One of five patients with bladder cancer had a complete response, as evaluated by imaging, which lasted for 14 months. To understand why his tumor responded dramatically, the investigators performed complete sequencing of the coding regions of his tumor genome, which included about 25,000 genes, and identified two mutations in mTOR.
The two mutations, mTOR E2419K and mTOR E2014K, had never been identified in humans, according to Wagle, although one of the mutations had previously been well studied by scientists in yeast and in human cell lines.
Wagle and colleagues conducted further studies in a laboratory setting to understand the nature of the two mutations, and found that they activated the mTOR-mediated cell signaling pathway. These mutations likely rendered the patient's cancer dependent on the mTOR pathway to survive, which is the likely reason the cancer became exquisitely sensitive to the mTOR inhibitor everolimus, explained Wagle.
Three other patients with bladder cancer in this clinical trial had stable disease for less than six months, and a patient with cancer in his adrenal gland had prolonged stable disease for 13 months. None of the patients with lung cancer benefited from this trial.
"Results of our study suggest that we should make a catalogue of activating genomic alterations in the genes in the mTOR pathway," said Wagle. "Patients with tumors that harbor these alterations might be particularly suitable for treatment with drugs like everolimus and other mTOR inhibitors.

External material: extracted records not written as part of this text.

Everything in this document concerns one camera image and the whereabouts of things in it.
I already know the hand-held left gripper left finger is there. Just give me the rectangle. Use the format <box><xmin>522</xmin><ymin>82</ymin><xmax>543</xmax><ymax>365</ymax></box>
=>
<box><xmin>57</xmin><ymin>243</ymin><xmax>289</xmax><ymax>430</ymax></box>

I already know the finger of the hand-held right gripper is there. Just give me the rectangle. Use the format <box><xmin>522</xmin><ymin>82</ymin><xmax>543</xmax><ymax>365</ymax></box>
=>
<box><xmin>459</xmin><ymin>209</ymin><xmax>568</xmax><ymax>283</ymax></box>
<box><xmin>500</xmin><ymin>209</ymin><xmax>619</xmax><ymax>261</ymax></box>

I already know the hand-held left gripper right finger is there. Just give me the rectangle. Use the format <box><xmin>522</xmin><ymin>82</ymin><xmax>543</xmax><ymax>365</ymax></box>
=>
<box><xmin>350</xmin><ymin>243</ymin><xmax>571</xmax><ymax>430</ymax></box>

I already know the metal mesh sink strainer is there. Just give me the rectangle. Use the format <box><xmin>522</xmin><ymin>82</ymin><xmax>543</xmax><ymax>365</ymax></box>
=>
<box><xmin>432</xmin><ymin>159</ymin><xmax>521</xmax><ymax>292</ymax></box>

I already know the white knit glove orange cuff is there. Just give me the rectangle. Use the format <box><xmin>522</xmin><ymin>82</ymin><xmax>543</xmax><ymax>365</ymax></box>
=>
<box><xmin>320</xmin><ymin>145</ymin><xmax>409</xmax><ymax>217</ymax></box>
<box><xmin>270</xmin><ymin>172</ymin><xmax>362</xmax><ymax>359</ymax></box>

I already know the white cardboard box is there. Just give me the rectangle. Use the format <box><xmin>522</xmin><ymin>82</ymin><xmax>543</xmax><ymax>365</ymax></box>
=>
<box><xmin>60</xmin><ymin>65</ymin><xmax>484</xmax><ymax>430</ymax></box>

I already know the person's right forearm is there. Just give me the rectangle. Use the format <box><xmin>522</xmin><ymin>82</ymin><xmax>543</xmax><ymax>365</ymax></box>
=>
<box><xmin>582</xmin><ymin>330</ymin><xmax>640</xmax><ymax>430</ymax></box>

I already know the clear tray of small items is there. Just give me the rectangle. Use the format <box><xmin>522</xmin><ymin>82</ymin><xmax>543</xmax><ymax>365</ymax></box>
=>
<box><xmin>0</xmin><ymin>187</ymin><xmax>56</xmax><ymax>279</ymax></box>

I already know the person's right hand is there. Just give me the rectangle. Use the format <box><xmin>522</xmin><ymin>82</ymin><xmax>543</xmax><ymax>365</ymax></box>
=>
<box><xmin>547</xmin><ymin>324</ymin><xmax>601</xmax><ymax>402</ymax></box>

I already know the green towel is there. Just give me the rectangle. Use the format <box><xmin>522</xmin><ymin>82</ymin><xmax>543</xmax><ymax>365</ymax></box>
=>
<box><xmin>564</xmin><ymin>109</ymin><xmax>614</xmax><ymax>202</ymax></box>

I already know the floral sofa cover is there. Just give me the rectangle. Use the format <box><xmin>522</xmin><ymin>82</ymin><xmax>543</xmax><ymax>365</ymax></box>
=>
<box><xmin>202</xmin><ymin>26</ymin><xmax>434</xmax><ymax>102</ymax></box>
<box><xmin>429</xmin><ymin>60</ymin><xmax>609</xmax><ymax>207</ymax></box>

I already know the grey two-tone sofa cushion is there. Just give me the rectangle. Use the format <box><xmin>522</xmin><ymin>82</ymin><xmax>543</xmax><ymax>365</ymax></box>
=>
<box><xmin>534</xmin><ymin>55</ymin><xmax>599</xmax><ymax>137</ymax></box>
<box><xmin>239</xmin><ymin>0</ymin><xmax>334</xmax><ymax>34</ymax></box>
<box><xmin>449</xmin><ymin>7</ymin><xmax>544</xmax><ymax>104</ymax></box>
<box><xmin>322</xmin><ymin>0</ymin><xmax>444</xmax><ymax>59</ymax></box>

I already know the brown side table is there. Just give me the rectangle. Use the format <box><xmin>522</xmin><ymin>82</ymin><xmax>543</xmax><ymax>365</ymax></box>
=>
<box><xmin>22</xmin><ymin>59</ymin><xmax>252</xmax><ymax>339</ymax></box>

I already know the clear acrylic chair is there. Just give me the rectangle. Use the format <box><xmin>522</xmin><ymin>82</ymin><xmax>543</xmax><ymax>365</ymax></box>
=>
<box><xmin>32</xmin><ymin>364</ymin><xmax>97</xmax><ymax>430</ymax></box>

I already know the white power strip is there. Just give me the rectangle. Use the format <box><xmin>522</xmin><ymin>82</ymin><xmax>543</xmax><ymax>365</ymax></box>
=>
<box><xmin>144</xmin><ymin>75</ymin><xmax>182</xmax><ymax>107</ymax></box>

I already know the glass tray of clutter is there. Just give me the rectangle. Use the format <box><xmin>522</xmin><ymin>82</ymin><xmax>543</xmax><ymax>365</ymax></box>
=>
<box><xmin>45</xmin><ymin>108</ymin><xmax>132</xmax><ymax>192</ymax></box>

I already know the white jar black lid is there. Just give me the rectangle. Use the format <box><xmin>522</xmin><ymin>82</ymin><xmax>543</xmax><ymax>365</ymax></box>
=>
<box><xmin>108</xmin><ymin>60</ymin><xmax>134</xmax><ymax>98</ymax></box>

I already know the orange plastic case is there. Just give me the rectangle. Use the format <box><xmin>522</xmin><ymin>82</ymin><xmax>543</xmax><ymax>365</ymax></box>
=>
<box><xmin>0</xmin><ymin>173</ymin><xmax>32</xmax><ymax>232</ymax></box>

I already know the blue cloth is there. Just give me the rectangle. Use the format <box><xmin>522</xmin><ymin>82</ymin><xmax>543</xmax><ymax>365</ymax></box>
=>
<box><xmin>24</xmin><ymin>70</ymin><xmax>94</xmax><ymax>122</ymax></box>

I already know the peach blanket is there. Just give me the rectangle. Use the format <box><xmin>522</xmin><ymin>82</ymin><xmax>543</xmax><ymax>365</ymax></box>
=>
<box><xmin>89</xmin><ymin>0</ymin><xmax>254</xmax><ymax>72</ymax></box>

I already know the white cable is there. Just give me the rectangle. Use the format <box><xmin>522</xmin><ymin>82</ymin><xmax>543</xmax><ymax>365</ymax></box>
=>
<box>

"This study is yet another example of how therapies targeted toward the genetic features of a tumor can be highly effective, and our goal moving forward is to be able to identify as many of these genetic features as possible and have as many drugs that target these genetic features as possible, so we can match the drugs to the patients," he added. "There are many more patients out there with extraordinary responses to a variety of anticancer therapies, and it will be of great scientific and clinical value to study them."